Interestingly, almost all Prosthecochloris affiliated reads belonged to a single sequence variant, while ASV diversity affiliated with the closely related Chlorobaculum increased over time (Fig. 6b, Additional file 1: Figure S10). The relative sequence abundance of Chlorobiales was highest at 25 cm depth, coinciding with the microbial bloom layer that was richest in biomass (Fig. 2) and had the highest cell numbers (Additional file 1: Figure S4). Chlorobiales ASVs accounted for > 25 % of reads in our dataset. To identify the phylogeny of ASV affiliating with Chlorobiales, we placed the representative sequence of each ASV on a reference tree of known Chlorobiales. The most abundant Chlorobiales ASV (ASV_1) affiliated with the genus Prosthecochloris, specifically with the monophyletic clade of Prosthecochloris vibrioformis (Additional file 1: Figure S12), followed by an ASV (ASV_2) affiliating with Chlorobaculum. Together, these two ASVs account for > 97 % of the Chlorobiales reads. In general, we found a high number of unclassified lineages. The 20 most abundant ASVs accounted for about 50 % of all sequences, twelve of those belonged to unclassified genera or families (Additional file 1: Figure S9B). The novelty was especially high within the Chromatiaceae where five ASVs, that ranked among the “top 20”, belonged to an unclassified genus.

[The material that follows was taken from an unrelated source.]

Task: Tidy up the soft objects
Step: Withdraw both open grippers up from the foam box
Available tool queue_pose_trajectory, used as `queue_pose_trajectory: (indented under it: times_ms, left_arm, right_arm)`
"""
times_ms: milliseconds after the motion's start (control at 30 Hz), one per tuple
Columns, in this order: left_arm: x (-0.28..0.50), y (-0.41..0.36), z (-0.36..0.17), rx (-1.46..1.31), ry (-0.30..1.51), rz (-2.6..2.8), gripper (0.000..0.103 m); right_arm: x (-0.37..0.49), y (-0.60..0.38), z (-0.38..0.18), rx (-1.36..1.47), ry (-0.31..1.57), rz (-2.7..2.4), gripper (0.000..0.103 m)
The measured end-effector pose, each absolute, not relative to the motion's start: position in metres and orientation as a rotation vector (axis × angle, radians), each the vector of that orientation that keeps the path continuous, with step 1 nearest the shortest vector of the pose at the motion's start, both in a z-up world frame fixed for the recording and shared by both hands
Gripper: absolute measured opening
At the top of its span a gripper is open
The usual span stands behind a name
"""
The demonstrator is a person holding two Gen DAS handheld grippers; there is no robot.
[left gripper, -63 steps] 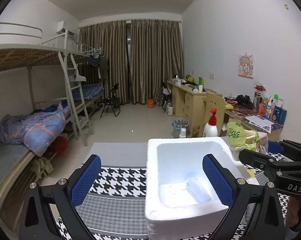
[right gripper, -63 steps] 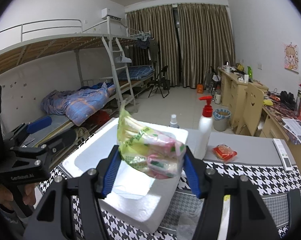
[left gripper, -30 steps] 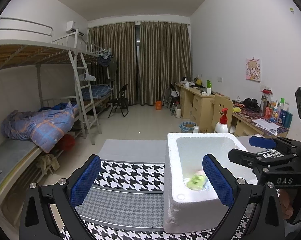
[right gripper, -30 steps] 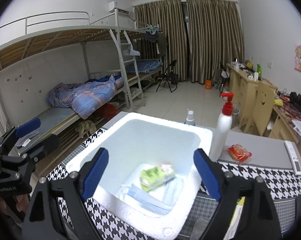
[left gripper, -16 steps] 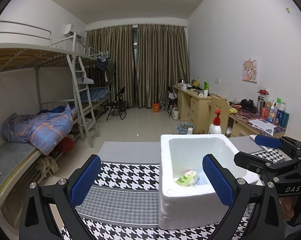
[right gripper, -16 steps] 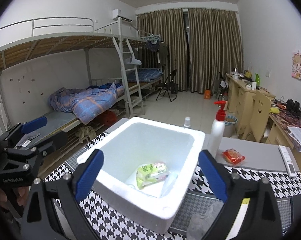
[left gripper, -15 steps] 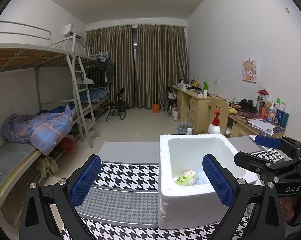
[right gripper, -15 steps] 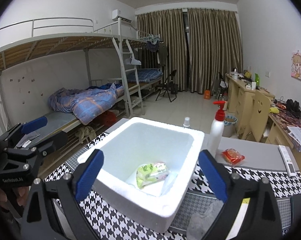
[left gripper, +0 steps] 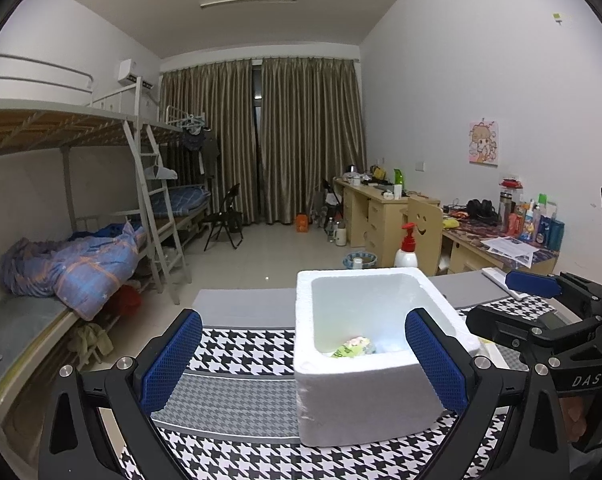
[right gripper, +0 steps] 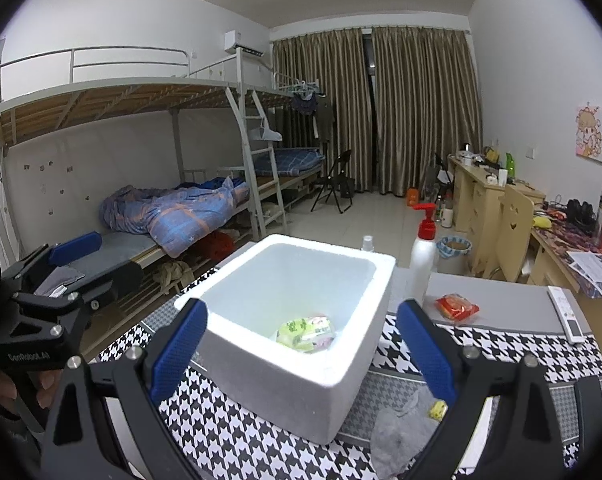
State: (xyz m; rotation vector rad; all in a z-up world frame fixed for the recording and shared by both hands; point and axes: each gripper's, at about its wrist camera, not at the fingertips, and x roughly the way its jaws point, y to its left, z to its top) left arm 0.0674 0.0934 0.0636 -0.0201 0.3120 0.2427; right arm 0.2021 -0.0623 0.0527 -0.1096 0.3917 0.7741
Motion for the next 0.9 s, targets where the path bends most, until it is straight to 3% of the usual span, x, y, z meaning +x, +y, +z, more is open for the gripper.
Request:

Metagenomics-derived insights into Chlorobiales populations

We calculated the index of replication (iRep) [42] of the Prosthecochloris and Chlorobaculum populations based on the metagenome-assembled genomes (MAGs) that were recovered from the community metagenomes of two replicate experiments (Replicates A, E) and the enrichment culture (SK) at timepoint 7. Both populations were replicating rapidly. Prosthecochloris (bin10) had an iRep value of 3.7 (r2 = 0.90, sample 7A3), which indicates that on average every cell had 2.5 replication events at the time of sampling. Chlorobaculum (bin 6) had iRep values of 2.5 (r2 = 0.95, sample 7E3) and 2.8 (r2 = 0.95, sample 7K3), indicating that on average every cell had ~ 1.5 replication events. Both MAGs contained genes involved in oxidative sulfur metabolism including Dsr, SoxYZ (Additional file 1: Figure S17), Sqr and Fcc. Bin 6 also contained SoxXAB while Bin 10 contained PhsA. Components of assimilatory sulfate reduction (CysND and Cys) were also found in both MAGs. Genes for bacteriochlorophyll biosynthesis (BchEMU) were found in both MAGs. Bd-type oxidases (CydAB) were present in both MAGs, while heme-copper oxygen reductases were only found in Bin 6 including several cytochrome c oxidases (COX10, CyoABCDE and III) (Additional file 1: Table S4).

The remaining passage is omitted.